Now other potential customers—including more gardeners—are coming asking about natural solutions to growing success.
Like me with my curiosity about fine-tuning my soil-feeding mantra. And so when the raised beds here can be worked in a couple of weeks, I’ll continue my experiment with mycorrhizae, by using the rest of my supply.
I’d love to hear if you’ve begun your own experiments with these fascinating microbes and what your experience has been.

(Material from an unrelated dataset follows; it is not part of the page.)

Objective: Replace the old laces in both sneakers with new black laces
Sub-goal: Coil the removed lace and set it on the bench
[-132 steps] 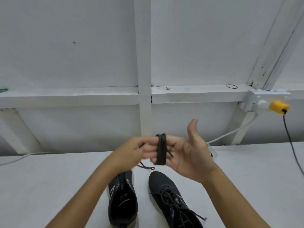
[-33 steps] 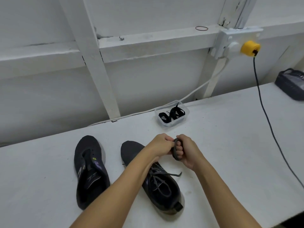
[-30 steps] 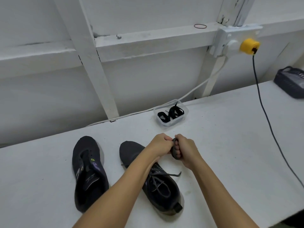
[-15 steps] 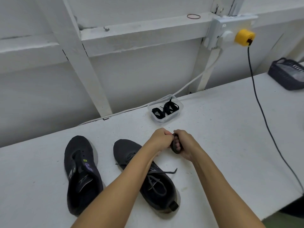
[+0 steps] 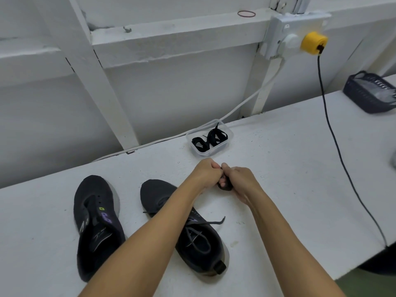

mycorrhizae 101, the basics
I ASKED GRAHAM PHILLIPS a few key practical questions about using mycorrhizae, in this short Q&A:
Q. When do I apply mycorrhizae? Do I re-apply every year?
A. Mycorrhizal products are often used by gardeners when sowing seeds, when transplanting, or to inoculate a bed before planting, working them into the top 4-6 inches. Inoculated soils will actually improve year after year, so it’s a sustainable product.
Q. Do I till in coming seasons?
A. We recommend no- or low-till practices, so the network of filaments, or hyphae, can develop and flourish year to year. Keep using your compost.
Q. Do I use fertilizer as well?
A. Many synthetic plant foods, especially fast-acting liquids, harm microbial activity in the soil and create fertilizer-dependent plants, so we don’t recommend using them. We say that the fungi are not an “add-on-” to a chemical-fertilizer routine, but best used “instead of.” We recommend ongoing use of compost, compost tea, cover crops, and if needed, small amounts of dry organic fertilizers that release slowly.
Q. Does mycorrhizae work on all plants?
A. There are a few plants that are said to be non-mycorrhizal, meaning they don’t form the mutualistic relationship with the microbes. These include blueberries and other ericaceous plants such as azaleas; brassicas (cabbage, broccoli, mustard, etc.); spinach and beets.
Q. Where do I store leftover product, or can I?
A. You can store it for two years, preferably in a cool, dry place, but it will last longer. After two years the spores begin to degrade as time passes, but many will remain viable–you would just have to use a little more each subsequent year.